Re: CEGUI multulanguage ??

Posted: Sun Sep 25, 2005 09:04
by CrazyEddie
zap wrote:
1. The String class used in CEGUI supports the so-called "utf32" characters which are 32-bit wide. By the way, utf32 is an incorrect name, it's really ucs4 and NOT utf32 (utf32 is a prefix encoding system just like utf8 but with 32-bit words) (ref: www.unicode.org).


UCS4 is also an encoding system. UCS4 is from ISO/IEC 10646 and UTF-32 is from the Unicode Consortium's Unicode specification - these are two discreet standards documents. Although Unicode 4.0 now effectively implements ISO/IEC 10646, and uses much of the same terminology, please do not introduce confusion by mixing different terminology from the two.

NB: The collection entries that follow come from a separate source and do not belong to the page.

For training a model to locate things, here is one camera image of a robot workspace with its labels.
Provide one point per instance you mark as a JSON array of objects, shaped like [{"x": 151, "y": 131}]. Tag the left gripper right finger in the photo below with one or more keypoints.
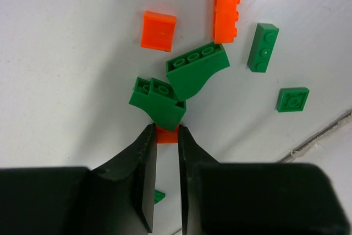
[{"x": 254, "y": 198}]

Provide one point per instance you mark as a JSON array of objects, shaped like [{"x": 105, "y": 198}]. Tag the dark green narrow plate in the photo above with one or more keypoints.
[{"x": 262, "y": 47}]

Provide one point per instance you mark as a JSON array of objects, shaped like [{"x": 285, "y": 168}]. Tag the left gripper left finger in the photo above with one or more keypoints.
[{"x": 117, "y": 197}]

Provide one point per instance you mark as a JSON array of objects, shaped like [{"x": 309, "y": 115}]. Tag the orange slope lego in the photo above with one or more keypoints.
[{"x": 158, "y": 31}]

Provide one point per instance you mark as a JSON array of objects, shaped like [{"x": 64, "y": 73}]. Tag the dark green square plate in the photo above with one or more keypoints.
[{"x": 292, "y": 99}]

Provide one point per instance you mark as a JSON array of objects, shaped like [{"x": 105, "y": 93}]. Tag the orange long lego brick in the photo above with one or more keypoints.
[{"x": 225, "y": 16}]

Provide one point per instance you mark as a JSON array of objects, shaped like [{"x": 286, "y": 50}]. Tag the dark green long lego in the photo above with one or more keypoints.
[{"x": 189, "y": 72}]

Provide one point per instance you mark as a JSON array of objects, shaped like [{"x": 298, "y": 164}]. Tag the dark green small lego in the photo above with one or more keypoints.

With some of the last revisions made to ISO/IEC 10646 (relating to usage of reserved ranges) UCS4 and UTF-32 are now effectively the same thing. The unicode standard actually states this in Appendix C (section C.2).

The character injector takes a Unicode codepoint encoded as a single UTF-32 code-unit. Unicode is not currently 'fully' implemented though will be at some stage in the future. As this implementation progresses we will use the Unicode specification as a guide. We will not, howver, be referring directly to the ISO/IEC 10646 standard.